Check every line below for the string "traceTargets", and copy the lines that contain it.
________________
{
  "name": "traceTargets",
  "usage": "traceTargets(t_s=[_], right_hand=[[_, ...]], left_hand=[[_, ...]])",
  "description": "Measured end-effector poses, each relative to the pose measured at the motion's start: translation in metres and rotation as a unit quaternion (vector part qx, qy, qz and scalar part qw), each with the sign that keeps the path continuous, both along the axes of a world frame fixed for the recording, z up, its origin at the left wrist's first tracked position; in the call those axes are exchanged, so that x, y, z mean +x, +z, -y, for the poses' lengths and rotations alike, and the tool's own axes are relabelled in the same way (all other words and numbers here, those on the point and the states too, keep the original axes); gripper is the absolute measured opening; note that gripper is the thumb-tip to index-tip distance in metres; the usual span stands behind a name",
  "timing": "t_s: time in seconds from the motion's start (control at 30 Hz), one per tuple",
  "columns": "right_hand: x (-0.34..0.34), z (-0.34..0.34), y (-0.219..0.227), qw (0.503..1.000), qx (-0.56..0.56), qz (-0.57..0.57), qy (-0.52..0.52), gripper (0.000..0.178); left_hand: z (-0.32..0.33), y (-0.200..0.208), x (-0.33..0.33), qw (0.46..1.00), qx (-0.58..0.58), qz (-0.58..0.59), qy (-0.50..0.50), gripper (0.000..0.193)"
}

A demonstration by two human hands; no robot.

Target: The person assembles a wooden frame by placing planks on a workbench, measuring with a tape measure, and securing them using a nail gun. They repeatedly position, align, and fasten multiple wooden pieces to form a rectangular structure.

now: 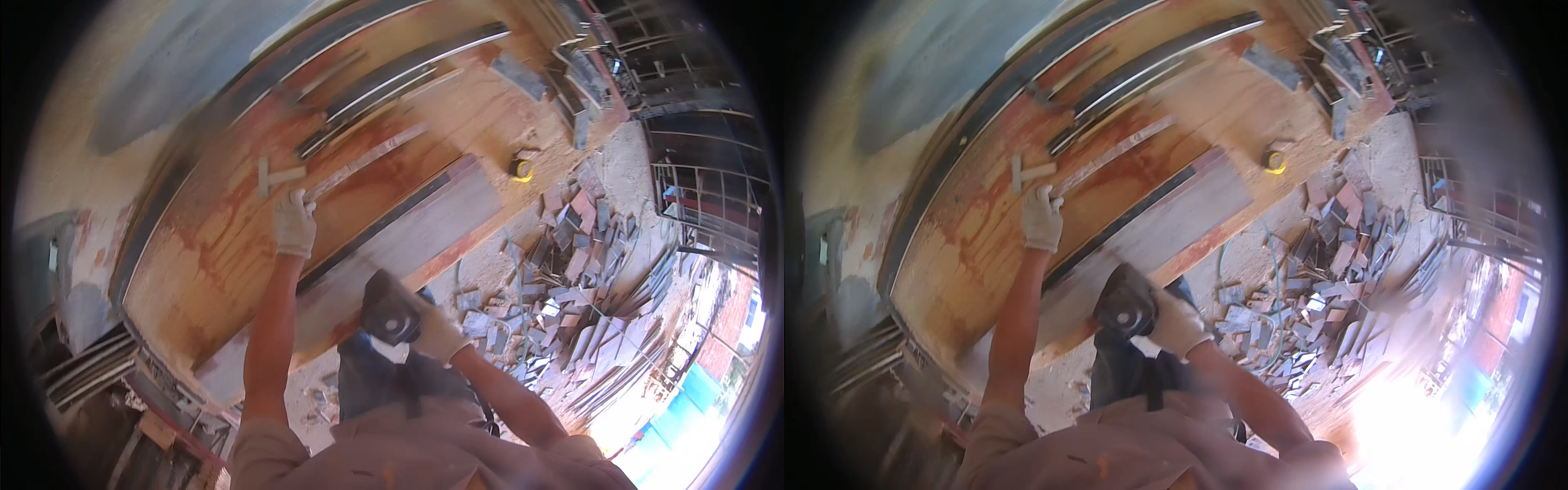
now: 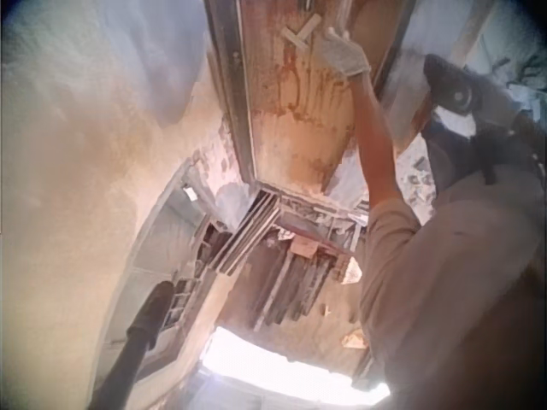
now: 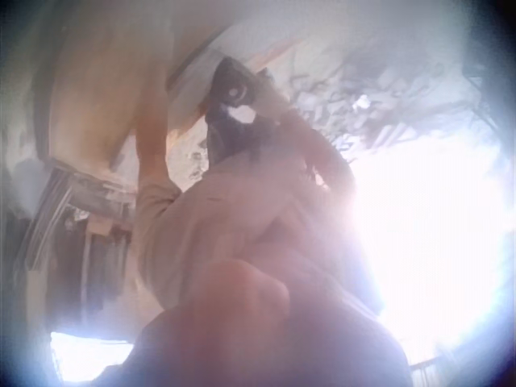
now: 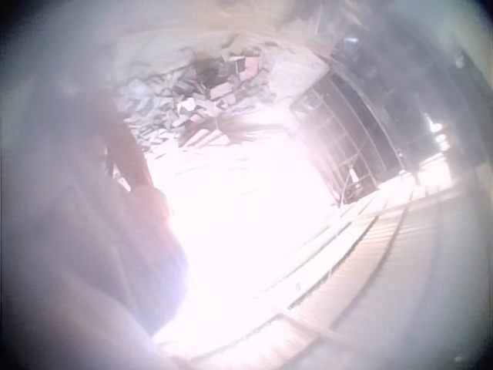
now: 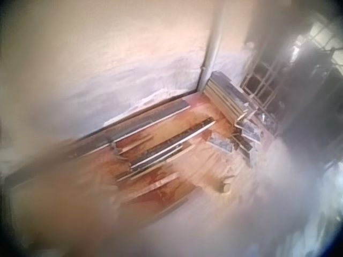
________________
TASK ANSWER:
  "name": "traceTargets",
  "usage": "traceTargets(t_s=[_], right_hand=[[_, ...]], left_hand=[[_, ...]])",

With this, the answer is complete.